• Material for this exercise:
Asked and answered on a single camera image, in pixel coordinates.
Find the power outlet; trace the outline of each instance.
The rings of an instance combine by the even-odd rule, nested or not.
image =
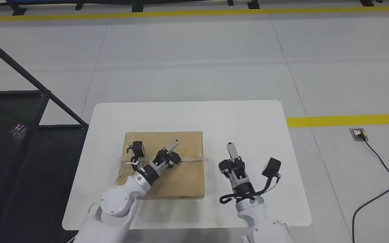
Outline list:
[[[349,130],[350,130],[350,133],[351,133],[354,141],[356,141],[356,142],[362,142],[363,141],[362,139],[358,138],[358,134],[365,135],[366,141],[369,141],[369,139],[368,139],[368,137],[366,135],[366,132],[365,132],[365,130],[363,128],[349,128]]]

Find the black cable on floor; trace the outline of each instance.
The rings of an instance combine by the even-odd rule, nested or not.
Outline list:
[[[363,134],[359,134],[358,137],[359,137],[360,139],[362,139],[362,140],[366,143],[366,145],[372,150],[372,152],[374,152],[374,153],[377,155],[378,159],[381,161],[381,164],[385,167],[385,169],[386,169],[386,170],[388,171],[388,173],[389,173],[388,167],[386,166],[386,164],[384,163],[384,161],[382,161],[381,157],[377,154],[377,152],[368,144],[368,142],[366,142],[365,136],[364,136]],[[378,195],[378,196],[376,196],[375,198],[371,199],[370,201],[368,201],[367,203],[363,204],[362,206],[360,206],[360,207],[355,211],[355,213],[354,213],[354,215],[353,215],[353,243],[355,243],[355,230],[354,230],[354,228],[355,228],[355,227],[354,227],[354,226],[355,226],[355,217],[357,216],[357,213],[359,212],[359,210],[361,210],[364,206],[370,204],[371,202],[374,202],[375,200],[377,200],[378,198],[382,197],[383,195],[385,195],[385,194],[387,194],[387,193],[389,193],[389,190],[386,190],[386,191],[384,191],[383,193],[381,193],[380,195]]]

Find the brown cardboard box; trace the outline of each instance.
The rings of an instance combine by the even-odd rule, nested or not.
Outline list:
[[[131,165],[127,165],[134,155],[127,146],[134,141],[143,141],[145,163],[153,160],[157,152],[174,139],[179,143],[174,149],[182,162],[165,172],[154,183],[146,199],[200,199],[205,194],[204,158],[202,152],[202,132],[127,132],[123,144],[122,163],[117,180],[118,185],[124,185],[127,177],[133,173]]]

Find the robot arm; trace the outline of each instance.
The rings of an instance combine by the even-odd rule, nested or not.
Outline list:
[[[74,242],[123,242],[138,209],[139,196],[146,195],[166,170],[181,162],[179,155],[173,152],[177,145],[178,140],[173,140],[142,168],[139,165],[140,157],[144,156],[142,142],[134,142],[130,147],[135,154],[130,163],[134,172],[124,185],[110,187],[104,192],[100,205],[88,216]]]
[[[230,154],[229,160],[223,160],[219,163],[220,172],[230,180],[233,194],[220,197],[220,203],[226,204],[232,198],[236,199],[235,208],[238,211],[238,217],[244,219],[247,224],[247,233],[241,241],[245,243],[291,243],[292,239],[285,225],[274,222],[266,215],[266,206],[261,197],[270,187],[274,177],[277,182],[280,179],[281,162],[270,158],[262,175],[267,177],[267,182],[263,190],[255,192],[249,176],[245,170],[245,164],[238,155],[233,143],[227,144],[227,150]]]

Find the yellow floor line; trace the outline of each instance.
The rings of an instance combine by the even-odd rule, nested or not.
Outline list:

• Task directions: Leaving aside the images, write out the entries above word for word.

• Response area:
Asked and answered on a single camera image, in pixel coordinates.
Find the power outlet; trace the outline of each instance.
The rings of an instance combine by the even-odd rule, nested or not.
image =
Outline list:
[[[349,130],[350,130],[350,133],[351,133],[354,141],[356,141],[356,142],[362,142],[363,141],[362,139],[358,138],[358,134],[365,135],[366,141],[369,141],[369,139],[368,139],[368,137],[366,135],[366,132],[365,132],[365,130],[363,128],[349,128]]]

Find the black cable on floor; trace the outline of each instance.
The rings of an instance combine by the even-odd rule, nested or not.
Outline list:
[[[363,134],[359,134],[358,137],[359,137],[360,139],[362,139],[362,140],[366,143],[366,145],[372,150],[372,152],[374,152],[374,153],[377,155],[378,159],[381,161],[381,164],[385,167],[385,169],[386,169],[386,170],[388,171],[388,173],[389,173],[388,167],[386,166],[386,164],[384,163],[384,161],[382,161],[381,157],[377,154],[377,152],[368,144],[368,142],[366,142],[365,136],[364,136]],[[378,195],[378,196],[376,196],[375,198],[371,199],[370,201],[368,201],[367,203],[363,204],[362,206],[360,206],[360,207],[355,211],[355,213],[354,213],[354,215],[353,215],[353,243],[355,243],[355,230],[354,230],[354,228],[355,228],[355,227],[354,227],[354,226],[355,226],[355,217],[357,216],[357,213],[359,212],[359,210],[361,210],[364,206],[370,204],[371,202],[374,202],[375,200],[377,200],[378,198],[382,197],[383,195],[385,195],[385,194],[387,194],[387,193],[389,193],[389,190],[386,190],[386,191],[384,191],[383,193],[381,193],[380,195]]]

Find the brown cardboard box; trace the outline of each instance.
The rings of an instance combine by the even-odd rule, nested or not.
Outline list:
[[[131,165],[127,165],[134,155],[127,146],[134,141],[143,141],[145,163],[153,160],[157,152],[174,139],[179,143],[174,149],[182,162],[165,172],[154,183],[146,199],[200,199],[205,194],[204,158],[202,152],[202,132],[127,132],[123,144],[122,163],[117,180],[118,185],[124,185],[127,177],[133,173]]]

Find the robot arm; trace the outline of each instance.
The rings of an instance combine by the even-odd rule, nested or not.
Outline list:
[[[74,242],[123,242],[138,209],[139,196],[146,195],[166,170],[181,162],[179,155],[173,152],[177,145],[178,140],[173,140],[142,168],[139,165],[140,157],[144,156],[142,142],[134,142],[130,147],[135,154],[130,163],[134,172],[124,185],[110,187],[104,192],[100,205],[88,216]]]
[[[230,154],[229,160],[223,160],[219,163],[220,172],[230,180],[233,194],[220,197],[220,203],[226,204],[232,198],[236,199],[235,208],[238,211],[238,217],[244,219],[247,224],[247,233],[241,241],[245,243],[291,243],[292,239],[285,225],[274,222],[266,215],[266,206],[261,197],[270,187],[274,177],[277,182],[280,179],[281,162],[270,158],[262,175],[267,177],[267,182],[263,190],[255,192],[249,176],[245,170],[245,164],[238,155],[233,143],[227,144],[227,150]]]

Find the yellow floor line; trace the outline of each instance.
The rings of an instance combine by the even-odd rule, nested or not.
Outline list:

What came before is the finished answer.